[Data extracted from a collection]
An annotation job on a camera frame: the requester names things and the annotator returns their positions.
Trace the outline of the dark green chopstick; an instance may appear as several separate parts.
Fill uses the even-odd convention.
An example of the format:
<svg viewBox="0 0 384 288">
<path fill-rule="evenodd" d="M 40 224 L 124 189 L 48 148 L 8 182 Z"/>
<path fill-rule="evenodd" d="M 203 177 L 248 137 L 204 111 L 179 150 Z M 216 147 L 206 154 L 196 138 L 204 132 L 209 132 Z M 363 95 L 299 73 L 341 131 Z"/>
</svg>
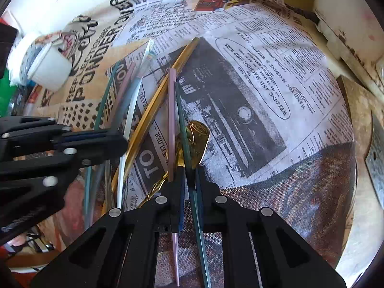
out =
<svg viewBox="0 0 384 288">
<path fill-rule="evenodd" d="M 176 94 L 176 104 L 178 109 L 178 121 L 179 121 L 181 141 L 182 141 L 184 164 L 186 169 L 189 200 L 191 204 L 193 226 L 195 229 L 195 238 L 197 240 L 198 256 L 199 256 L 200 267 L 202 272 L 202 281 L 203 281 L 204 287 L 211 287 L 211 279 L 210 279 L 210 274 L 208 269 L 208 261 L 207 261 L 204 237 L 202 235 L 202 230 L 200 229 L 200 222 L 199 222 L 199 214 L 198 214 L 198 207 L 197 207 L 197 192 L 195 188 L 195 171 L 193 169 L 189 141 L 187 137 L 186 120 L 185 120 L 184 111 L 182 108 L 181 88 L 180 88 L 180 84 L 177 81 L 175 82 L 175 94 Z"/>
</svg>

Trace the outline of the white chopstick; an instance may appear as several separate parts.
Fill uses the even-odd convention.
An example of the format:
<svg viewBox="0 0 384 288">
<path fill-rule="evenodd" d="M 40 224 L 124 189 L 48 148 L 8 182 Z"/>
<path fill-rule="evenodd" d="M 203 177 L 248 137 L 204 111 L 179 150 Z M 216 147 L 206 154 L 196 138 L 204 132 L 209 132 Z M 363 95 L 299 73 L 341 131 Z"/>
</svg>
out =
<svg viewBox="0 0 384 288">
<path fill-rule="evenodd" d="M 139 94 L 139 89 L 141 86 L 143 74 L 148 68 L 150 64 L 150 60 L 152 59 L 152 54 L 150 53 L 150 51 L 152 50 L 153 43 L 154 43 L 153 39 L 150 38 L 148 40 L 148 44 L 146 46 L 143 58 L 141 60 L 141 64 L 133 74 L 133 79 L 131 80 L 131 84 L 124 95 L 124 101 L 122 104 L 124 106 L 123 110 L 125 111 L 126 109 L 128 109 L 127 116 L 126 116 L 126 123 L 124 127 L 124 137 L 126 140 L 129 140 L 130 138 L 133 115 L 134 115 L 135 106 L 137 103 L 137 97 Z M 124 171 L 125 171 L 125 163 L 126 163 L 127 156 L 128 154 L 125 153 L 123 156 L 121 156 L 119 161 L 119 176 L 118 176 L 117 191 L 116 191 L 116 206 L 119 209 L 122 209 L 122 191 L 123 191 Z"/>
</svg>

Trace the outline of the white ribbed cup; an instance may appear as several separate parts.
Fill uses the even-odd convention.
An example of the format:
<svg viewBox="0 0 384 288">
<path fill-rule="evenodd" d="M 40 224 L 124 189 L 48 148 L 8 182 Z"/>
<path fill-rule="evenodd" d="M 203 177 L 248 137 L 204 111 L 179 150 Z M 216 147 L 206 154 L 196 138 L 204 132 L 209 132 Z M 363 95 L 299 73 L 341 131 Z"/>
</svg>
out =
<svg viewBox="0 0 384 288">
<path fill-rule="evenodd" d="M 58 91 L 70 75 L 71 62 L 52 43 L 46 44 L 31 64 L 27 77 L 52 92 Z"/>
</svg>

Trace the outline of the gold chopstick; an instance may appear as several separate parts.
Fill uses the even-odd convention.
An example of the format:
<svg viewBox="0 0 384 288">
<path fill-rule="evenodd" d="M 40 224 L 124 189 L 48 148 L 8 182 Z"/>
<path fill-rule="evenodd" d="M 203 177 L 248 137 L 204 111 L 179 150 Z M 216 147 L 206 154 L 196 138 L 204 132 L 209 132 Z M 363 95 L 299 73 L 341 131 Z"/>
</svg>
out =
<svg viewBox="0 0 384 288">
<path fill-rule="evenodd" d="M 198 38 L 195 37 L 191 42 L 184 47 L 184 50 L 178 58 L 175 60 L 172 68 L 168 72 L 167 75 L 163 77 L 161 84 L 159 85 L 157 91 L 153 95 L 148 107 L 146 108 L 144 115 L 141 117 L 137 128 L 133 132 L 133 136 L 130 138 L 128 142 L 128 148 L 124 155 L 122 156 L 123 160 L 119 164 L 119 169 L 115 172 L 114 177 L 112 179 L 112 189 L 113 192 L 116 193 L 117 207 L 121 207 L 122 205 L 122 189 L 124 180 L 128 177 L 130 168 L 133 166 L 135 158 L 139 153 L 141 144 L 148 133 L 152 122 L 154 121 L 157 112 L 163 104 L 164 99 L 167 96 L 168 85 L 170 83 L 174 83 L 176 81 L 177 76 L 182 71 L 183 67 L 186 65 L 186 62 L 191 57 L 193 51 L 195 50 L 198 44 Z"/>
</svg>

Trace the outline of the gold spoon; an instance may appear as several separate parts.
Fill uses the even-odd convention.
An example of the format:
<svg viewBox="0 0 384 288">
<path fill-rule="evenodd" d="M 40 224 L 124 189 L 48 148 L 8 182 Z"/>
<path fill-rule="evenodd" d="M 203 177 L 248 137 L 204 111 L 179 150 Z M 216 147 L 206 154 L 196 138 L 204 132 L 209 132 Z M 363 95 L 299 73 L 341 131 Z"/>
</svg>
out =
<svg viewBox="0 0 384 288">
<path fill-rule="evenodd" d="M 191 120 L 186 126 L 186 131 L 191 153 L 192 169 L 195 170 L 205 155 L 210 138 L 210 130 L 202 122 Z M 176 166 L 185 166 L 180 134 L 176 137 Z M 153 184 L 150 192 L 138 205 L 138 208 L 142 207 L 146 202 L 148 202 L 148 200 L 153 198 L 155 193 L 160 191 L 166 180 L 168 180 L 168 172 L 164 173 L 162 178 Z"/>
</svg>

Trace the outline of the newspaper print tablecloth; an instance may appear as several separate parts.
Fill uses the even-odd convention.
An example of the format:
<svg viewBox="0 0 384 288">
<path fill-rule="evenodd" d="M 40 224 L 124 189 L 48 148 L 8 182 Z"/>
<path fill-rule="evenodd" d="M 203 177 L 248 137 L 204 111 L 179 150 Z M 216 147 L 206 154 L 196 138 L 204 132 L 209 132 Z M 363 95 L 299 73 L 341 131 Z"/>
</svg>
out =
<svg viewBox="0 0 384 288">
<path fill-rule="evenodd" d="M 67 82 L 39 93 L 33 114 L 76 130 L 111 119 L 123 79 L 146 41 L 133 125 L 185 45 L 199 39 L 178 81 L 186 118 L 205 124 L 206 177 L 244 207 L 274 209 L 330 265 L 342 255 L 354 190 L 354 132 L 335 76 L 284 0 L 108 0 L 62 30 Z"/>
</svg>

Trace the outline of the wooden board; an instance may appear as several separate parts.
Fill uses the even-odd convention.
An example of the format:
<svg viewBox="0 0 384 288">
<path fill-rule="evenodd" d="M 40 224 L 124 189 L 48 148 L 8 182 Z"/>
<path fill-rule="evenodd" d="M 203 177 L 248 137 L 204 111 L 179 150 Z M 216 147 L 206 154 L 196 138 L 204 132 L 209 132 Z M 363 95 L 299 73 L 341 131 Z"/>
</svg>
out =
<svg viewBox="0 0 384 288">
<path fill-rule="evenodd" d="M 357 201 L 383 209 L 383 104 L 360 84 L 337 79 L 355 135 Z"/>
</svg>

▸ **Task item**
Hand back the data above exactly, leaving out all pictures.

▸ **Output of the exercise**
An annotation job on a camera frame: the requester names things and the annotator returns their positions.
Trace the outline of the dark green chopstick; an instance may appear as several separate parts.
Fill uses the even-odd convention.
An example of the format:
<svg viewBox="0 0 384 288">
<path fill-rule="evenodd" d="M 40 224 L 124 189 L 48 148 L 8 182 Z"/>
<path fill-rule="evenodd" d="M 203 177 L 248 137 L 204 111 L 179 150 Z M 216 147 L 206 154 L 196 138 L 204 132 L 209 132 Z M 363 95 L 299 73 L 341 131 Z"/>
</svg>
out =
<svg viewBox="0 0 384 288">
<path fill-rule="evenodd" d="M 176 94 L 176 104 L 178 109 L 178 121 L 179 121 L 181 141 L 182 141 L 184 164 L 186 169 L 189 200 L 191 204 L 193 226 L 195 229 L 195 238 L 197 240 L 198 256 L 199 256 L 200 267 L 202 272 L 202 281 L 203 281 L 204 287 L 211 287 L 211 279 L 210 279 L 210 274 L 208 269 L 208 261 L 207 261 L 204 237 L 202 235 L 202 230 L 200 229 L 200 222 L 199 222 L 199 214 L 198 214 L 198 207 L 197 207 L 197 192 L 195 188 L 195 171 L 193 169 L 189 141 L 187 137 L 186 120 L 185 120 L 184 111 L 182 108 L 181 88 L 180 88 L 180 84 L 177 81 L 175 82 L 175 94 Z"/>
</svg>

Trace the outline of the white chopstick; an instance may appear as several separate parts.
Fill uses the even-odd convention.
An example of the format:
<svg viewBox="0 0 384 288">
<path fill-rule="evenodd" d="M 40 224 L 124 189 L 48 148 L 8 182 Z"/>
<path fill-rule="evenodd" d="M 203 177 L 248 137 L 204 111 L 179 150 Z M 216 147 L 206 154 L 196 138 L 204 132 L 209 132 Z M 363 95 L 299 73 L 341 131 Z"/>
</svg>
out =
<svg viewBox="0 0 384 288">
<path fill-rule="evenodd" d="M 139 94 L 139 89 L 141 86 L 143 74 L 148 68 L 150 64 L 150 60 L 152 59 L 152 54 L 150 53 L 150 51 L 152 50 L 153 43 L 154 43 L 153 39 L 150 38 L 148 40 L 148 44 L 146 46 L 143 58 L 141 60 L 141 64 L 133 74 L 133 79 L 131 80 L 131 84 L 124 95 L 124 101 L 122 104 L 124 106 L 123 110 L 125 111 L 126 109 L 128 109 L 127 116 L 126 116 L 126 123 L 124 127 L 124 137 L 126 140 L 129 140 L 130 138 L 133 115 L 134 115 L 135 106 L 137 103 L 137 97 Z M 124 171 L 125 171 L 125 163 L 126 163 L 127 156 L 128 154 L 125 153 L 123 156 L 121 156 L 119 161 L 119 176 L 118 176 L 117 191 L 116 191 L 116 206 L 119 209 L 122 209 L 122 191 L 123 191 Z"/>
</svg>

Trace the outline of the white ribbed cup; an instance may appear as several separate parts.
Fill uses the even-odd convention.
An example of the format:
<svg viewBox="0 0 384 288">
<path fill-rule="evenodd" d="M 40 224 L 124 189 L 48 148 L 8 182 Z"/>
<path fill-rule="evenodd" d="M 203 177 L 248 137 L 204 111 L 179 150 Z M 216 147 L 206 154 L 196 138 L 204 132 L 209 132 Z M 363 95 L 299 73 L 341 131 Z"/>
</svg>
out =
<svg viewBox="0 0 384 288">
<path fill-rule="evenodd" d="M 58 91 L 70 75 L 71 62 L 52 43 L 46 44 L 31 64 L 27 77 L 52 92 Z"/>
</svg>

Trace the outline of the gold chopstick; an instance may appear as several separate parts.
Fill uses the even-odd convention.
An example of the format:
<svg viewBox="0 0 384 288">
<path fill-rule="evenodd" d="M 40 224 L 124 189 L 48 148 L 8 182 Z"/>
<path fill-rule="evenodd" d="M 203 177 L 248 137 L 204 111 L 179 150 Z M 216 147 L 206 154 L 196 138 L 204 132 L 209 132 Z M 363 95 L 299 73 L 341 131 Z"/>
</svg>
out =
<svg viewBox="0 0 384 288">
<path fill-rule="evenodd" d="M 198 38 L 195 37 L 191 42 L 184 47 L 184 50 L 178 58 L 175 60 L 172 68 L 168 72 L 167 75 L 163 77 L 161 84 L 159 85 L 157 91 L 153 95 L 148 107 L 146 108 L 144 115 L 141 117 L 137 128 L 133 132 L 133 136 L 130 138 L 128 142 L 128 148 L 124 155 L 122 156 L 123 160 L 119 164 L 119 169 L 115 172 L 114 177 L 112 179 L 112 189 L 113 192 L 116 193 L 117 207 L 121 207 L 122 205 L 122 189 L 124 180 L 128 177 L 130 168 L 133 166 L 135 158 L 139 153 L 141 144 L 148 133 L 152 122 L 154 121 L 157 112 L 163 104 L 164 99 L 167 96 L 168 85 L 170 83 L 174 83 L 176 81 L 177 76 L 182 71 L 183 67 L 186 65 L 186 62 L 191 57 L 193 51 L 195 50 L 198 44 Z"/>
</svg>

Trace the outline of the gold spoon; an instance may appear as several separate parts.
Fill uses the even-odd convention.
An example of the format:
<svg viewBox="0 0 384 288">
<path fill-rule="evenodd" d="M 40 224 L 124 189 L 48 148 L 8 182 Z"/>
<path fill-rule="evenodd" d="M 203 177 L 248 137 L 204 111 L 179 150 Z M 216 147 L 206 154 L 196 138 L 204 132 L 209 132 Z M 363 95 L 299 73 L 341 131 Z"/>
</svg>
out =
<svg viewBox="0 0 384 288">
<path fill-rule="evenodd" d="M 191 120 L 186 126 L 186 131 L 191 153 L 192 169 L 195 170 L 205 155 L 210 138 L 210 130 L 202 122 Z M 176 166 L 185 166 L 180 134 L 176 137 Z M 153 184 L 150 192 L 138 205 L 138 208 L 142 207 L 146 202 L 148 202 L 148 200 L 153 198 L 155 193 L 160 191 L 166 180 L 168 180 L 168 172 L 164 173 L 162 178 Z"/>
</svg>

Trace the outline of the newspaper print tablecloth; an instance may appear as several separate parts.
Fill uses the even-odd convention.
An example of the format:
<svg viewBox="0 0 384 288">
<path fill-rule="evenodd" d="M 40 224 L 124 189 L 48 148 L 8 182 Z"/>
<path fill-rule="evenodd" d="M 203 177 L 248 137 L 204 111 L 179 150 Z M 216 147 L 206 154 L 196 138 L 204 132 L 209 132 Z M 363 95 L 299 73 L 341 131 Z"/>
</svg>
out =
<svg viewBox="0 0 384 288">
<path fill-rule="evenodd" d="M 67 82 L 39 93 L 33 114 L 76 130 L 111 119 L 123 79 L 146 41 L 133 125 L 185 45 L 199 39 L 178 81 L 186 118 L 205 124 L 206 177 L 244 207 L 274 209 L 330 265 L 342 255 L 354 190 L 354 132 L 335 76 L 284 0 L 108 0 L 62 30 Z"/>
</svg>

Trace the outline of the wooden board; an instance may appear as several separate parts.
Fill uses the even-odd convention.
An example of the format:
<svg viewBox="0 0 384 288">
<path fill-rule="evenodd" d="M 40 224 L 124 189 L 48 148 L 8 182 Z"/>
<path fill-rule="evenodd" d="M 203 177 L 248 137 L 204 111 L 179 150 Z M 216 147 L 206 154 L 196 138 L 204 132 L 209 132 Z M 363 95 L 299 73 L 341 131 Z"/>
</svg>
out =
<svg viewBox="0 0 384 288">
<path fill-rule="evenodd" d="M 357 201 L 383 209 L 383 104 L 360 84 L 337 79 L 355 135 Z"/>
</svg>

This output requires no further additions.